VIT recently surveyed 1,009 provisionally registered teachers who had completed or were about to complete, the process of moving to (full) registration.

We wanted to get their thoughts on the inquiry process – how it impacted their teaching practice and what advice they could give to help other provisionally registered teachers get the most out of the process.

The large majority of those surveyed saw clear benefits in completing the process:

  • 85% indicated the inquiry influenced how they developed their teaching and classroom practice
  • 89% said the inquiry remains relevant to their teaching practice beyond the registration process
  • 96% indicated the inquiry question was linked directly to student learning.
Feedback from PRTs

Consistent themes emerged in the answers. The most common advice was to choose a specific and focused inquiry question that isn't too broad. This was coupled with the need to make the whole inquiry achievable. 

“It is not as stressful as everyone makes it sound - if you're competent then you will be fine.”

“Don't over think the process and make it hard for yourself.”

“You probably do all or most of what you need to do already - you just have to document it. Don't over complicate it.”

One of the ways to make choosing the inquiry question easier is to make it relevant to your teaching and to what the school is currently focusing on.

“Design a question in relation to current professional development or programs that are being introduced in the school. This avoids creating extra work. Working smarter - not harder.”

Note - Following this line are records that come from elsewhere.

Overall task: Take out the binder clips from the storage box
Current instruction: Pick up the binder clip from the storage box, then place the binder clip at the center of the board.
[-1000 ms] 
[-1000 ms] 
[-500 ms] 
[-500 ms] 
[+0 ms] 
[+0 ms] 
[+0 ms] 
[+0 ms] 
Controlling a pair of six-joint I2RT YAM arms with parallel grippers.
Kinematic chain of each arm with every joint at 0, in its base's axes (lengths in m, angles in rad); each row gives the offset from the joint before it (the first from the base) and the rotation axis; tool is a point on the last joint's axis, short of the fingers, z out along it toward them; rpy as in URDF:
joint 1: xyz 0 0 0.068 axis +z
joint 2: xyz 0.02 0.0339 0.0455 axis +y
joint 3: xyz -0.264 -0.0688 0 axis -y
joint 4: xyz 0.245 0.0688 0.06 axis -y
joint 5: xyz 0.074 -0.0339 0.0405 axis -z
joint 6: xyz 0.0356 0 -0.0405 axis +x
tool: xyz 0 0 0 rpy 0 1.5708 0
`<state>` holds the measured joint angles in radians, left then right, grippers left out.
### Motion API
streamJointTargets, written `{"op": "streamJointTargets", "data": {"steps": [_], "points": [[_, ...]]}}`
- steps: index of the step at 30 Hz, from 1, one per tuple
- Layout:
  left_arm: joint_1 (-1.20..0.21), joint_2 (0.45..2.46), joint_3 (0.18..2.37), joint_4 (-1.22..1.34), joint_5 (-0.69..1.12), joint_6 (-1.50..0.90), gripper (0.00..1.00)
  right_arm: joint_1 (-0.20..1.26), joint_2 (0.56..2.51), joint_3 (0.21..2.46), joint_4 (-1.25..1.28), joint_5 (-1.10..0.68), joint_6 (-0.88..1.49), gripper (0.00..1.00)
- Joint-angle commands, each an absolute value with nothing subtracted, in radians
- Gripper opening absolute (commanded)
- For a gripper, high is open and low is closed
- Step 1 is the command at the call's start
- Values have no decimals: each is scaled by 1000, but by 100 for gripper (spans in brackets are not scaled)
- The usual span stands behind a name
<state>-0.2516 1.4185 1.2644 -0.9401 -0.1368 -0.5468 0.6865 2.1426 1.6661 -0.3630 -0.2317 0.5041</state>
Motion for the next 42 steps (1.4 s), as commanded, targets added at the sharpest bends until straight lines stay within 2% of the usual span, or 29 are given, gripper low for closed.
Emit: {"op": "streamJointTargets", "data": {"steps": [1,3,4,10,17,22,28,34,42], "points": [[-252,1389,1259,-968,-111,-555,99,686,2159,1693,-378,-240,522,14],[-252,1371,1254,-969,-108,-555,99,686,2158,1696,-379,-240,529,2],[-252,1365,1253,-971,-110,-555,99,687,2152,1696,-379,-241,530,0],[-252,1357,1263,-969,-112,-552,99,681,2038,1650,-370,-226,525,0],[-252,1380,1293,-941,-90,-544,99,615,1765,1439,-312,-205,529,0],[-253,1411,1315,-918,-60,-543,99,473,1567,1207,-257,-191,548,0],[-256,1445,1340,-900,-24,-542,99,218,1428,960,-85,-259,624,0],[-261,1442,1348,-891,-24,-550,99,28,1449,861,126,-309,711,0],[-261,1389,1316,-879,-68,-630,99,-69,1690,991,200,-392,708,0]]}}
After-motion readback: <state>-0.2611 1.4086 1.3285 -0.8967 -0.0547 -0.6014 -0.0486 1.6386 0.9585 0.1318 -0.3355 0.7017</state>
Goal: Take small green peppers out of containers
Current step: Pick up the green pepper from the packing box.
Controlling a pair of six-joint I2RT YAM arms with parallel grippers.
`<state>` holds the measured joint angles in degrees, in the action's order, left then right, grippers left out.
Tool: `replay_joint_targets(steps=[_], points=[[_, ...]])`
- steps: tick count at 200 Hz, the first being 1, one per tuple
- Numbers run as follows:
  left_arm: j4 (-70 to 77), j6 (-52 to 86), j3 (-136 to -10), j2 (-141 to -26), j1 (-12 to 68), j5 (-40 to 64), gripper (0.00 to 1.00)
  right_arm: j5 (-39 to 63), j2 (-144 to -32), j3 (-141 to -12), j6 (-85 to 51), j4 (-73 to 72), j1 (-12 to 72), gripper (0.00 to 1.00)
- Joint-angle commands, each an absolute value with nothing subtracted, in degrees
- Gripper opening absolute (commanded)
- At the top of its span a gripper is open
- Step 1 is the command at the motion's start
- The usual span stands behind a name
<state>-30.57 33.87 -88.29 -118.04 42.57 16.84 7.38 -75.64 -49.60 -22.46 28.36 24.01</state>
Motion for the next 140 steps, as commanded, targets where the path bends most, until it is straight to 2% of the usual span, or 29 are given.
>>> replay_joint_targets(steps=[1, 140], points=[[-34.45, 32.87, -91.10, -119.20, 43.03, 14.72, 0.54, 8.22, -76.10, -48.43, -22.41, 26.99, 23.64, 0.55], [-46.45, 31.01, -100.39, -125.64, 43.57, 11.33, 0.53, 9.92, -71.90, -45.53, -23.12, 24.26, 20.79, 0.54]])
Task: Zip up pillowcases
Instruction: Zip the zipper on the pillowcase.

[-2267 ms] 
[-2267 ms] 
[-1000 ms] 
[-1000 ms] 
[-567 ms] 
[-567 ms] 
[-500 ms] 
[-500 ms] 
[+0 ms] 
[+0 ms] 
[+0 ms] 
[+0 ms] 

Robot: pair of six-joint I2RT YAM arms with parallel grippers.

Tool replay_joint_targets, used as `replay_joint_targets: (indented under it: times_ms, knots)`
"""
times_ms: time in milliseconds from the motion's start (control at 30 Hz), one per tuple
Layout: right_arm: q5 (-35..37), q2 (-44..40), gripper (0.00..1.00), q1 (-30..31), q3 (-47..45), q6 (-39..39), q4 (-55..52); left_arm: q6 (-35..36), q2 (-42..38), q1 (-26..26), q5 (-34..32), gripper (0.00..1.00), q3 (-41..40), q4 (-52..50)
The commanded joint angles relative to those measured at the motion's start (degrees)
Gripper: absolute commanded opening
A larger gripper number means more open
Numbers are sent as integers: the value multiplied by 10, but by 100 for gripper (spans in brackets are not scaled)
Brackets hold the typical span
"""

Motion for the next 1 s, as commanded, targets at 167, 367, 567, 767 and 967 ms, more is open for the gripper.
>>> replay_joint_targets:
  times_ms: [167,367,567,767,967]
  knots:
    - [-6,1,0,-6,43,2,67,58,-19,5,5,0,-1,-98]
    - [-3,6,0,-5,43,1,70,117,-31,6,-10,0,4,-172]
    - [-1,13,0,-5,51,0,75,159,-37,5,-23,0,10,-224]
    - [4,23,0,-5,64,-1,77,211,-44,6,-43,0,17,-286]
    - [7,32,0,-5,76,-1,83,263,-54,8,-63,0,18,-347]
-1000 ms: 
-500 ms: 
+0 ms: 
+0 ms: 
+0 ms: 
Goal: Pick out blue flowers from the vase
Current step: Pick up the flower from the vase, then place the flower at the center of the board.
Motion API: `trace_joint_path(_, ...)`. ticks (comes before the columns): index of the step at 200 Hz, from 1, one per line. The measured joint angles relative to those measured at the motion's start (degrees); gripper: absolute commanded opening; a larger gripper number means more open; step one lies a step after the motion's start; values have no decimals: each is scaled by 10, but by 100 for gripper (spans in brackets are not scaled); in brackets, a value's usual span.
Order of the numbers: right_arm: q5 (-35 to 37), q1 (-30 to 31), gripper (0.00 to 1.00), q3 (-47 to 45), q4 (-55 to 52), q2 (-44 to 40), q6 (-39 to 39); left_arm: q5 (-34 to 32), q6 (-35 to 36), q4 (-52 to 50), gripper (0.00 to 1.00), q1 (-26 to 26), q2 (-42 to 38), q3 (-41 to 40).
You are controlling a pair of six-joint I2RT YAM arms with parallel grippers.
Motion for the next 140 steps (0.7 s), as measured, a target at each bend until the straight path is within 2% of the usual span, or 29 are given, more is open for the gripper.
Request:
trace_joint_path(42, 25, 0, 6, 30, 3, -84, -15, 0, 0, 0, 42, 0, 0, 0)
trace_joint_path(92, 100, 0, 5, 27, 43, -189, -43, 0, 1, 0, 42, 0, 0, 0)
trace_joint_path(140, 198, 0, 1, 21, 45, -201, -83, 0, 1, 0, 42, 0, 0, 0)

And many teachers emphasised the need to seek help – not just from your mentor, from other teachers, your school as well as other graduate teachers completing or having completed the process.

“Get to know your colleagues- they have an incredible bank of knowledge available. Always ask questions - you don't look incapable when you ask questions.”

“Encourage your mentor and others to give you as much feedback as possible. Try the things they suggest and report back. This was one of the best things I learned from the process. I now love receiving feedback, and luckily my school has a culture of giving and receiving feedback often.” 

The surveyed teachers also mentioned the importance of not having to achieve perfect results through the process.

“Don't be afraid to make a mistake and change and adapt your question - it's all about learning.”

 “Take the time with the students. Don't rush and don't overthink your results. Sometimes you come out on top, other times you don't see any change.”

And finally, it’s important to make the inquiry process something that helps you as a teacher, something you can continue to benefit from, rather than a one-off ‘assignment’.

“Do the process as well as possible because it will become a learning tool you will use after the process is completed. One year on I am still using the same strategies to improve key motor skills and using the same ways to measure improvement.”